Why denominator is $^{15}\rm C_{10}$?

Question

Question: Fifteen telephones have just been received at an authorized service center. Five of these telephones are cellular, five are cordless, and the other five are corded phones. Suppose that these components are randomly allocated the numbers $1$, $2$, . . . , $15$ to establish the order in which they will be serviced. (Round your answers to four decimal places.) What is the probability that after servicing ten of these phones, phones of only two of the three types remain to be serviced?

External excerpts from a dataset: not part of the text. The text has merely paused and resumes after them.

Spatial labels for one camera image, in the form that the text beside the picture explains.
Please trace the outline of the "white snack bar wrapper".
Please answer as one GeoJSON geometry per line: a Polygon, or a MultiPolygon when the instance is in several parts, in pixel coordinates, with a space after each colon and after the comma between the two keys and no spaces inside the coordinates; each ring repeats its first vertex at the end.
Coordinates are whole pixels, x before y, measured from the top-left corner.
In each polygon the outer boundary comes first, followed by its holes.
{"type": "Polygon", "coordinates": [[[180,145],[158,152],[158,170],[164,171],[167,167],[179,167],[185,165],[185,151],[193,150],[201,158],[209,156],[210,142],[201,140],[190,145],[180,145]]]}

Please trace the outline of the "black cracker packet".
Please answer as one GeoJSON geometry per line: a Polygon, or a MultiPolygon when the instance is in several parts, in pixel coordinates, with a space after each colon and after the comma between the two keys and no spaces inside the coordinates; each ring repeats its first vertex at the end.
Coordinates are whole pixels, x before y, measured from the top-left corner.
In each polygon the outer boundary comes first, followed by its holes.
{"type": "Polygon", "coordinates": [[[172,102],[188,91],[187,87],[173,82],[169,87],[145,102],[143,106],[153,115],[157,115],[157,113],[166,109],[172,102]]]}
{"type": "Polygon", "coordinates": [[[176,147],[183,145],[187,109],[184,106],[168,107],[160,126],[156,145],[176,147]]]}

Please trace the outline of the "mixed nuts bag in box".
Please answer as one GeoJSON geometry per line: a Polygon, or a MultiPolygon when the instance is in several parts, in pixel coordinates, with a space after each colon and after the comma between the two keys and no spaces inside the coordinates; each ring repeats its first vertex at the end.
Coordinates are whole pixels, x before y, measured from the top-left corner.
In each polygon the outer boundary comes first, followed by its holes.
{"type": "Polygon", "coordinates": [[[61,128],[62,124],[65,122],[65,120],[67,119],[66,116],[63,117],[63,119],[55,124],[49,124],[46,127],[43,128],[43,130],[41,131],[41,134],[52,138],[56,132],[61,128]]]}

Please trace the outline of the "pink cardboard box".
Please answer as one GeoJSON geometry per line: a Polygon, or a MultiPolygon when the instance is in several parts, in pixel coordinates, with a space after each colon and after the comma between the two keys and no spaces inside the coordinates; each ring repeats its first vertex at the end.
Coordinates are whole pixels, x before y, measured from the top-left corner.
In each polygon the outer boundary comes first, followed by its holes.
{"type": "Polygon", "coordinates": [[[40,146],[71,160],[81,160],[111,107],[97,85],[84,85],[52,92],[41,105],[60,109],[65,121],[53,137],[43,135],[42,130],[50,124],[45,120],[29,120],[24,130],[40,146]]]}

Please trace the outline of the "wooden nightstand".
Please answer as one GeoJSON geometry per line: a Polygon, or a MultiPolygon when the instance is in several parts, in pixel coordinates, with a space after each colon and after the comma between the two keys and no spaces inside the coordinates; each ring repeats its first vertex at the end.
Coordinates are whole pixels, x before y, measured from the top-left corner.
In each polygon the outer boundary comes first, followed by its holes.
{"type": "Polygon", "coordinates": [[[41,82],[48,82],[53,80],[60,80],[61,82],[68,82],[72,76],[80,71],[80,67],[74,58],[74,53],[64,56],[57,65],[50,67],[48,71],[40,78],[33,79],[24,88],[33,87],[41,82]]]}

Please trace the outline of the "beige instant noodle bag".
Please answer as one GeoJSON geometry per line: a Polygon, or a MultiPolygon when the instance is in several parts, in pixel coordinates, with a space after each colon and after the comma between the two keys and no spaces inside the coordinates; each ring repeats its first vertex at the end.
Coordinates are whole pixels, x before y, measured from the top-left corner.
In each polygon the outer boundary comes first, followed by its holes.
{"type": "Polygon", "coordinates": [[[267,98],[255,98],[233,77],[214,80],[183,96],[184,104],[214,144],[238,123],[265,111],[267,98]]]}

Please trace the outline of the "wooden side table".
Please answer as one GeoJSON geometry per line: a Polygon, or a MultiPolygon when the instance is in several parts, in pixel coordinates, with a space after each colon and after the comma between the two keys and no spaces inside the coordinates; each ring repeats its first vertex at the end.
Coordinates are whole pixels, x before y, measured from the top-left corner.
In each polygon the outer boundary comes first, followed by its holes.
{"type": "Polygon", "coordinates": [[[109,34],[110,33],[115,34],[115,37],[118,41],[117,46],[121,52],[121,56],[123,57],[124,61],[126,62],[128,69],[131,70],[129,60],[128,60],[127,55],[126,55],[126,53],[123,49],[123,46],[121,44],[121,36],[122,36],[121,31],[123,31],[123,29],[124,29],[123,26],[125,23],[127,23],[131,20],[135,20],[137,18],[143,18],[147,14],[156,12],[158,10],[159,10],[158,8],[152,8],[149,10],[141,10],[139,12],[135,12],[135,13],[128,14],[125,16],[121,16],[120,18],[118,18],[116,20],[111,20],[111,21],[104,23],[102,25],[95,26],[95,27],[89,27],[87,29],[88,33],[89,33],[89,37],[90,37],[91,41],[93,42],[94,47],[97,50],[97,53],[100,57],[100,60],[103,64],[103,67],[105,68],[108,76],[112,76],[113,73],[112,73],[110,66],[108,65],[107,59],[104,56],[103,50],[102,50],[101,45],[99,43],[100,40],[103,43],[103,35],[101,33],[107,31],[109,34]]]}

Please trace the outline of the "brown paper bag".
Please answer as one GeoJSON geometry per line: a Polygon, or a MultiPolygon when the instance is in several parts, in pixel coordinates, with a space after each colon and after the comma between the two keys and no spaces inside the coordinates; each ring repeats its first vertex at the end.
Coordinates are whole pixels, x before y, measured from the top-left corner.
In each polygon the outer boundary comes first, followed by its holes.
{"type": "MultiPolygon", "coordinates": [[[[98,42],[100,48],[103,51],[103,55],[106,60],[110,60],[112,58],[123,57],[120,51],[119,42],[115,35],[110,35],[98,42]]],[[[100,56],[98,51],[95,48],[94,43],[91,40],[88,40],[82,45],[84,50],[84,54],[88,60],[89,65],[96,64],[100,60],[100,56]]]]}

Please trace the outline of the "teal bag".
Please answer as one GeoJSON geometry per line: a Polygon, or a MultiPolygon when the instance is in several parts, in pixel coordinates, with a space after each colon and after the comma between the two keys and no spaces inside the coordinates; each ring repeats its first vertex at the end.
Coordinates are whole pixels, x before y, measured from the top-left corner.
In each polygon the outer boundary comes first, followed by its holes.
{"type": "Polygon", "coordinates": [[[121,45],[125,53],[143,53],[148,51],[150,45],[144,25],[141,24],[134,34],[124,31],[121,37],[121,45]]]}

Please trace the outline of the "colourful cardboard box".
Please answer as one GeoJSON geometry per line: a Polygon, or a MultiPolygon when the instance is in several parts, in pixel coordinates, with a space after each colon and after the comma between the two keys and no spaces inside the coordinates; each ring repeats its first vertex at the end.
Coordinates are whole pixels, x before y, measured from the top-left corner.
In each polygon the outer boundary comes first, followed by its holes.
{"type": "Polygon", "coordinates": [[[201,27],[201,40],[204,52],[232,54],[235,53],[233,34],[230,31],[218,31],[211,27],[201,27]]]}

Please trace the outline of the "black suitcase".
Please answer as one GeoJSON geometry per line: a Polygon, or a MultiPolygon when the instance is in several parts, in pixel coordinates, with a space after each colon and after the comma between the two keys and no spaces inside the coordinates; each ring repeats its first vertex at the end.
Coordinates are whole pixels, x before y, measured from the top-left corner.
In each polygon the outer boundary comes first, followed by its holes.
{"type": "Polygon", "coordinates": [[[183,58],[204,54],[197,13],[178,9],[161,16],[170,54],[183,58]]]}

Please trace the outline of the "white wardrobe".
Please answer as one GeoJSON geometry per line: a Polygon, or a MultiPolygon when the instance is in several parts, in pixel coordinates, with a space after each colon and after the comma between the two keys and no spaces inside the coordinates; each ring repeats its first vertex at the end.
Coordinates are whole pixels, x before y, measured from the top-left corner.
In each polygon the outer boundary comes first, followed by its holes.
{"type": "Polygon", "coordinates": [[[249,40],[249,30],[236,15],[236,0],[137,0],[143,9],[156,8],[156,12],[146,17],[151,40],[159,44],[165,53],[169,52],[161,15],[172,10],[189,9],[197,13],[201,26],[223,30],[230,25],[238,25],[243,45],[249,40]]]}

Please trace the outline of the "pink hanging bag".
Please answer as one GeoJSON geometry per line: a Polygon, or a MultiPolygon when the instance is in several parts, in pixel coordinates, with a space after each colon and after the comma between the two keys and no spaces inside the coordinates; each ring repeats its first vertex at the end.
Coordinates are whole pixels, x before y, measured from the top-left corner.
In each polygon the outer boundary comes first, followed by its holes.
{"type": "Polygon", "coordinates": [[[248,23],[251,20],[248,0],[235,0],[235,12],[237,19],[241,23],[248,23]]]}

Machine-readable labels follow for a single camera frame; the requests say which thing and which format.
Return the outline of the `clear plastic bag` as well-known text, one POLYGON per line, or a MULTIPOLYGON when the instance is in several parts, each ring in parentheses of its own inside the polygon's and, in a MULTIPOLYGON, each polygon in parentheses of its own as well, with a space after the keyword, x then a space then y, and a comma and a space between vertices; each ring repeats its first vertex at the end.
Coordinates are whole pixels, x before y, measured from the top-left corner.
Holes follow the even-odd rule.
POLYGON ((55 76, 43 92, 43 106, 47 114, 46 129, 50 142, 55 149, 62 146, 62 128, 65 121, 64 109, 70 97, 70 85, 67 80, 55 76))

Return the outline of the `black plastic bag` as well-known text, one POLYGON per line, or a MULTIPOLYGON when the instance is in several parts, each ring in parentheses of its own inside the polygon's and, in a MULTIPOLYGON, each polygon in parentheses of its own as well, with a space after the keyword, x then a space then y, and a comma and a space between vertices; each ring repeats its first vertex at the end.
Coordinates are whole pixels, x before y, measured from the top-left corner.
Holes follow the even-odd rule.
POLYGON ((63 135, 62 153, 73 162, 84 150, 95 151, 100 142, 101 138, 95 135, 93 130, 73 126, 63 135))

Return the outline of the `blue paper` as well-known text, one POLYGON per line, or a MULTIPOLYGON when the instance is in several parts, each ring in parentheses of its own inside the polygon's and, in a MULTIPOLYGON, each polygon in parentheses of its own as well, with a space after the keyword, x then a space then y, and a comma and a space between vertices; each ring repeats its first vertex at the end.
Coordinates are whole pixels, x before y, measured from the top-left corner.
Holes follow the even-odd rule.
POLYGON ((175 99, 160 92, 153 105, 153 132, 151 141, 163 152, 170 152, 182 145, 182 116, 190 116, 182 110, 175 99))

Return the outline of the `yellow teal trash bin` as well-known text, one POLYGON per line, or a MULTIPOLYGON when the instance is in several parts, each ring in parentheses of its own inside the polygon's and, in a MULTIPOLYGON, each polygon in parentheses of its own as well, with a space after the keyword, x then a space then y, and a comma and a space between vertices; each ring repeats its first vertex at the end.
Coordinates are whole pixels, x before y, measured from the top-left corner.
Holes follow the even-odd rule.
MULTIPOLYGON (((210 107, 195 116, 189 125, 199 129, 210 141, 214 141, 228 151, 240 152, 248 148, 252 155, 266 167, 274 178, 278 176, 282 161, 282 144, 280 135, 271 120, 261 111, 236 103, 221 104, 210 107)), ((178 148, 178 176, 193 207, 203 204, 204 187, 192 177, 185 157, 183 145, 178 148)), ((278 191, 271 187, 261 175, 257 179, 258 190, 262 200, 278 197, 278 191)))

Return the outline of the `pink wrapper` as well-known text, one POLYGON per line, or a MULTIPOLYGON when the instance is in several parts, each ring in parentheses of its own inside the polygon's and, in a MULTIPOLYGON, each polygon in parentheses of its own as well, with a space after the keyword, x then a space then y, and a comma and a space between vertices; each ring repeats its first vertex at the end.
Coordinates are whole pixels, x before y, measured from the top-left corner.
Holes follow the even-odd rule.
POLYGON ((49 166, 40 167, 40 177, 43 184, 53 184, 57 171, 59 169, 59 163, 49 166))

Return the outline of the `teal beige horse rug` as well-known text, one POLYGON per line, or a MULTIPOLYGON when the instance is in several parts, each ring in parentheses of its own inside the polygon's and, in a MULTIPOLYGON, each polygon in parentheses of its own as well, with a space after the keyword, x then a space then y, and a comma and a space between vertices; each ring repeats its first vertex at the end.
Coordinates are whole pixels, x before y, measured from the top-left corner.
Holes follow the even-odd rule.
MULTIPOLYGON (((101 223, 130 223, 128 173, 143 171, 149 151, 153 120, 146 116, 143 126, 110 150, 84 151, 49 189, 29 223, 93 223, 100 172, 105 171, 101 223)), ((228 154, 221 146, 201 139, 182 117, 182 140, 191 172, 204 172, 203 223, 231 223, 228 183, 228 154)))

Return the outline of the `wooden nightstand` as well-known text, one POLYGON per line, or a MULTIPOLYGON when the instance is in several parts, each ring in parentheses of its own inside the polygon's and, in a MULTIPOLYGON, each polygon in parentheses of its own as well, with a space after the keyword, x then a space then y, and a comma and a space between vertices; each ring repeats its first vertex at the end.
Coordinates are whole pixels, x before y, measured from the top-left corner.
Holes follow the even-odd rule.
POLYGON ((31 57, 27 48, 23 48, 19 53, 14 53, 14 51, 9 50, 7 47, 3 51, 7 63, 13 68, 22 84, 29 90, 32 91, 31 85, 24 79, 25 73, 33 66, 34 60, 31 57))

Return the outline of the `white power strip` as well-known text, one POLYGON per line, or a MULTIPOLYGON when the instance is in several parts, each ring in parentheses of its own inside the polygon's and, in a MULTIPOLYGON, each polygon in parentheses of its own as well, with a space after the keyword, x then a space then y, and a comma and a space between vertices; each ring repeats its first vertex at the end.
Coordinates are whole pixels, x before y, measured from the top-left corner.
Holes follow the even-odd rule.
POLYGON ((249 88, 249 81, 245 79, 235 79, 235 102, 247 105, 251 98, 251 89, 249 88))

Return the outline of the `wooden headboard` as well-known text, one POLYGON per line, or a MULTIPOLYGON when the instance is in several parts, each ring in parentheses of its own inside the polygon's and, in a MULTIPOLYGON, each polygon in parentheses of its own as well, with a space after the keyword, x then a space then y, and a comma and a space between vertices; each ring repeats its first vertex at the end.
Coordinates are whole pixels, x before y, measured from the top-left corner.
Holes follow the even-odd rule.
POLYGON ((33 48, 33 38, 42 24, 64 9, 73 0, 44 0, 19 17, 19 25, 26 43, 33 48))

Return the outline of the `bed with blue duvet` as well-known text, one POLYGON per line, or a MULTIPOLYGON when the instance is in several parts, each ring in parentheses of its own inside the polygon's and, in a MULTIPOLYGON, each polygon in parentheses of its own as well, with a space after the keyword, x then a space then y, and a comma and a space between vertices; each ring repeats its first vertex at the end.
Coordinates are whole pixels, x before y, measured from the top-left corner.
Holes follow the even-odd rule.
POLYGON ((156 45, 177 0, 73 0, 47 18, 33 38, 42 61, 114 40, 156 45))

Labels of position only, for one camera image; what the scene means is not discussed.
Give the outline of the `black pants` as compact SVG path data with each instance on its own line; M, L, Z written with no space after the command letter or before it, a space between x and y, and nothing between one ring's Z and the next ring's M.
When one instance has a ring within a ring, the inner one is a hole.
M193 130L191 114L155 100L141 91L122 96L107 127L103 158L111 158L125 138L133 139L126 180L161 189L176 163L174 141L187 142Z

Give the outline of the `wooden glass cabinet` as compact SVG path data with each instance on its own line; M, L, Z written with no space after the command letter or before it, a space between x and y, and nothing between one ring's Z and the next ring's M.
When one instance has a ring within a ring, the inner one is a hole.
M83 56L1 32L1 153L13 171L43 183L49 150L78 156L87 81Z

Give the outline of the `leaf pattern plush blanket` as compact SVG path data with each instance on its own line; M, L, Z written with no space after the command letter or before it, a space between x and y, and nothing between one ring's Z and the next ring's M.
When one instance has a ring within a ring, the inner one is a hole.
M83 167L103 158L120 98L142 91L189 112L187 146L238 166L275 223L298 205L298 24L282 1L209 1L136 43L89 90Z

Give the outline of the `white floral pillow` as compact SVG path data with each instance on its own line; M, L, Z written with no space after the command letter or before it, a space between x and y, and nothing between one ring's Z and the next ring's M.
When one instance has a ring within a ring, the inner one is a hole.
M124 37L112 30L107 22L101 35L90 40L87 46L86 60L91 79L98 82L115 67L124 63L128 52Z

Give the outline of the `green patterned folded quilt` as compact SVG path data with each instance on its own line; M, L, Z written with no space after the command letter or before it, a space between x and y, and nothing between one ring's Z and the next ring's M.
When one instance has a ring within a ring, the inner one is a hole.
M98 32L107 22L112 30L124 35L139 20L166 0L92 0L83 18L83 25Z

Answer: $$\frac{3\cdot(^{5}\rm C_1\cdot ^{5}\rm C_4+^{5}\rm C_2\cdot^{5}\rm C_3+^{5}\rm C_3\cdot^{5}\rm C_2+^{5}\rm C_4\cdot^{5}\rm C_1)}{^{15}\rm C_{10}}$$

My question: Why isn't the denominator $^{15}\rm C_5$ when the numerator consists of certain groups of $5$ phones.

Answer 1

Answer: $$\frac{3\cdot(_{5}\rm C_1\cdot_{5}\rm C_4+_{5}\rm C_2\cdot_{5}\rm C_3+_{5}\rm C_3\cdot_{5}\rm C_2+_{5}\rm C_4\cdot_{5}\rm C_1)}{_{15}\rm C_{10}}$$ My question: Why isn't the denominator $_{15}\rm C_5$ when the numerator consists of certain groups of $5$ phones.

You're correct, but note that $$ {15\choose 5}={15!\over10!5!}={15\choose 10}. $$ You can think of it like this: we could just as well count all the ways that the first ten phones got all five of one type, ${5\choose5}=1$, and then some each of the other two types, which would give us exactly the same denominator and numerator, so the two are actually interchangeable.

Answer 2

The denominator is 15C10 because the question says what is the probability "after servicing ten of these phones", which implies it's 15C10 instead of 15C5.